* _What you should do_: Count the lines below that carry the word "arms". Answer with that number alone.

◆ ◆ ◆ ◆

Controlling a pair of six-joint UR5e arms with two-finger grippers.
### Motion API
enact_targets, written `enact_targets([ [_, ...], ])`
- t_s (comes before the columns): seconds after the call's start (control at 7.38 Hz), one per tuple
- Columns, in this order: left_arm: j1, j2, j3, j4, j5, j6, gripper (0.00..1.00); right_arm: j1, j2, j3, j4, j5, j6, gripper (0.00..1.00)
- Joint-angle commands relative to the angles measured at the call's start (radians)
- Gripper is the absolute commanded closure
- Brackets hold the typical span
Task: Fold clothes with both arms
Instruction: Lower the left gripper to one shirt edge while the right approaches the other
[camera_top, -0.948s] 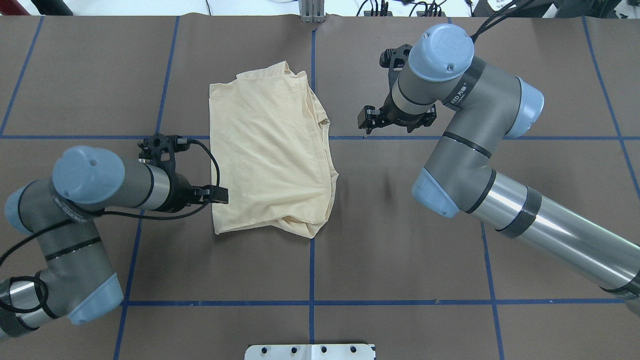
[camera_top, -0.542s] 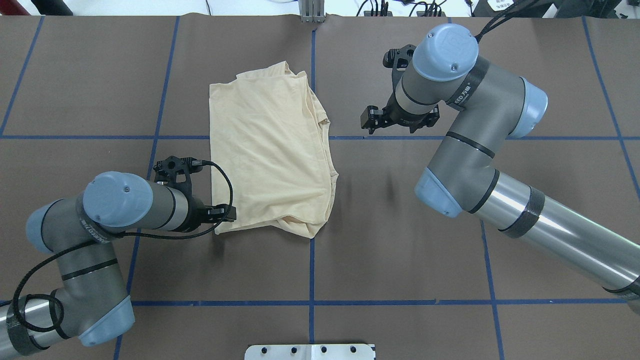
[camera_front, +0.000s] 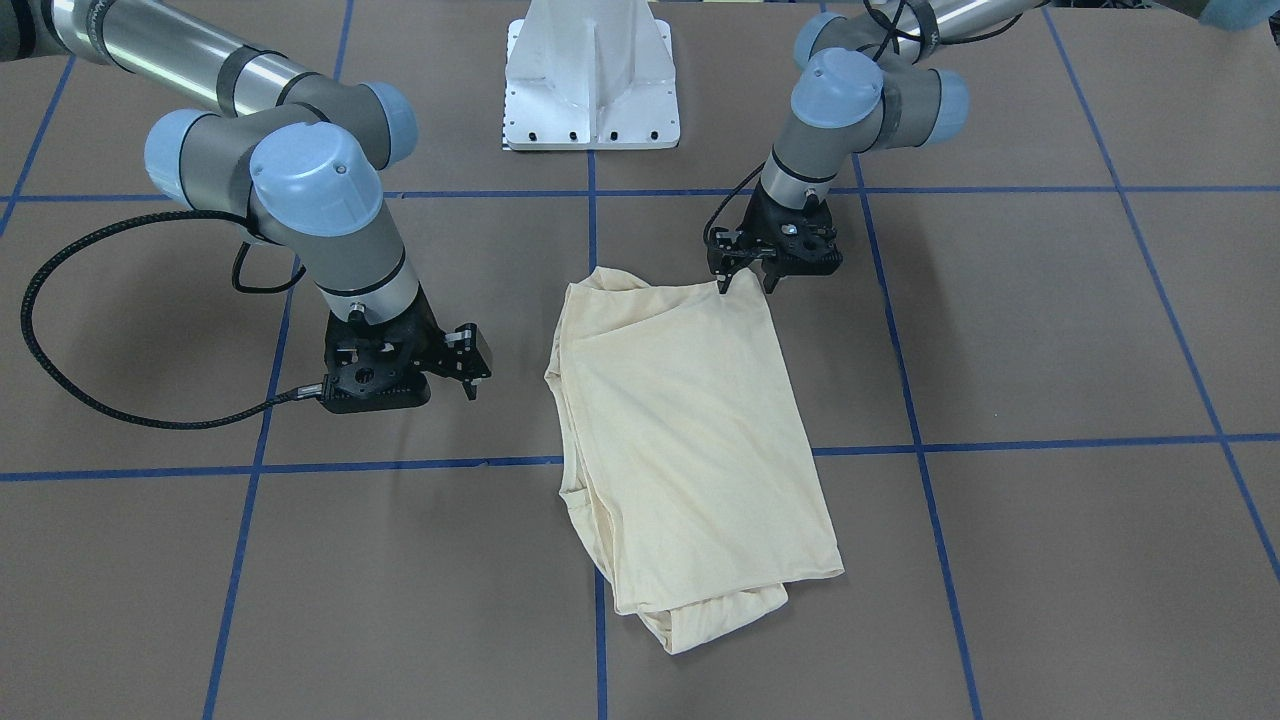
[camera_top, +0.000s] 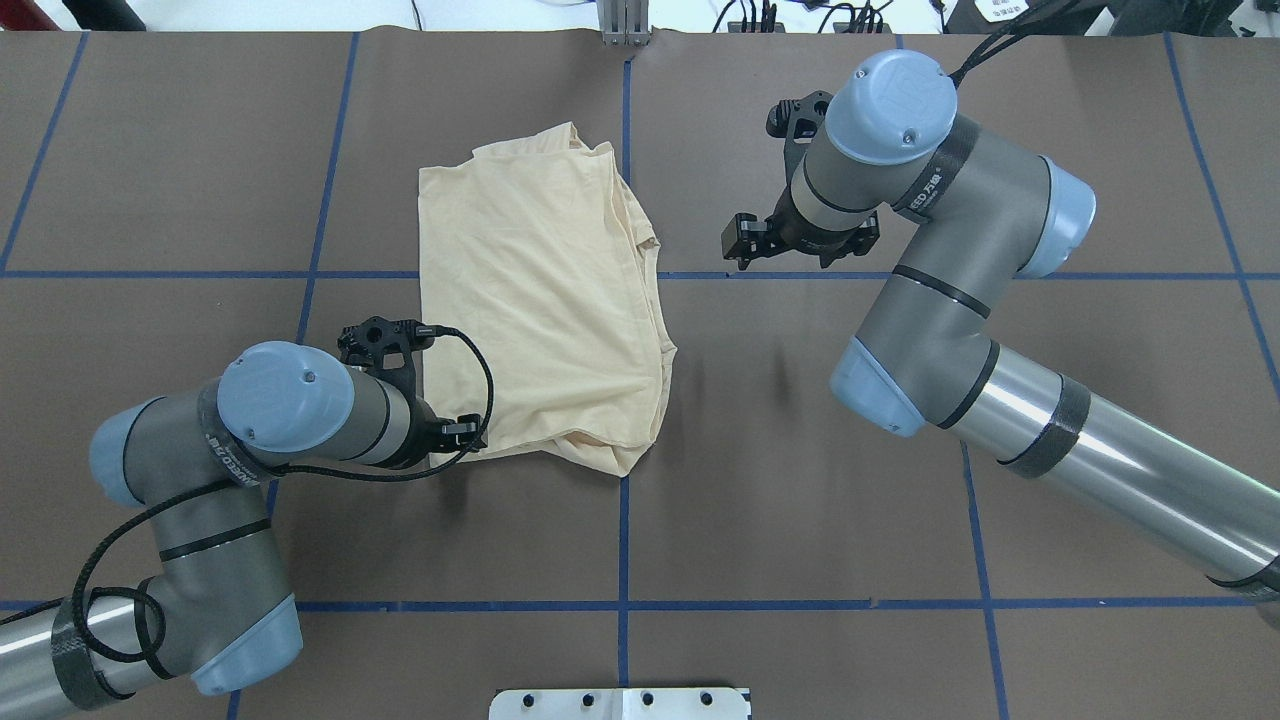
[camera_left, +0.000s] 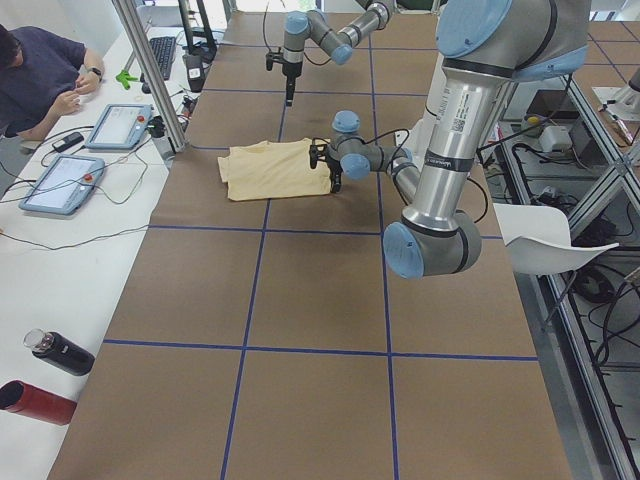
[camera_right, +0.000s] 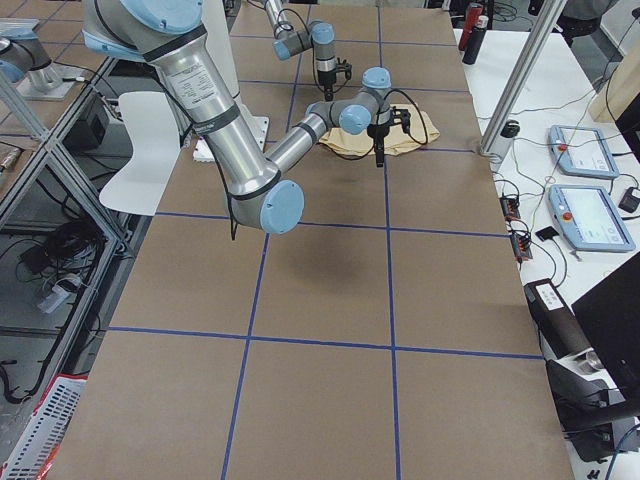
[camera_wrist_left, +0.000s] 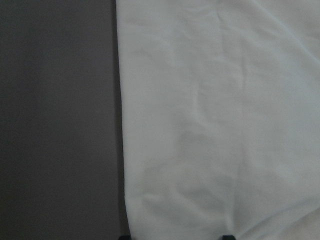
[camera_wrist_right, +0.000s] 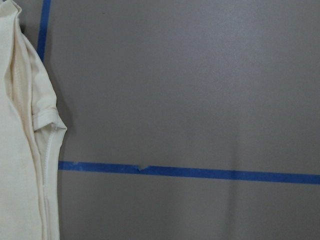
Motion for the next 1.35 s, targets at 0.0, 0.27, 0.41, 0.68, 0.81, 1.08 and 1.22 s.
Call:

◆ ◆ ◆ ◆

* _Your response_: 2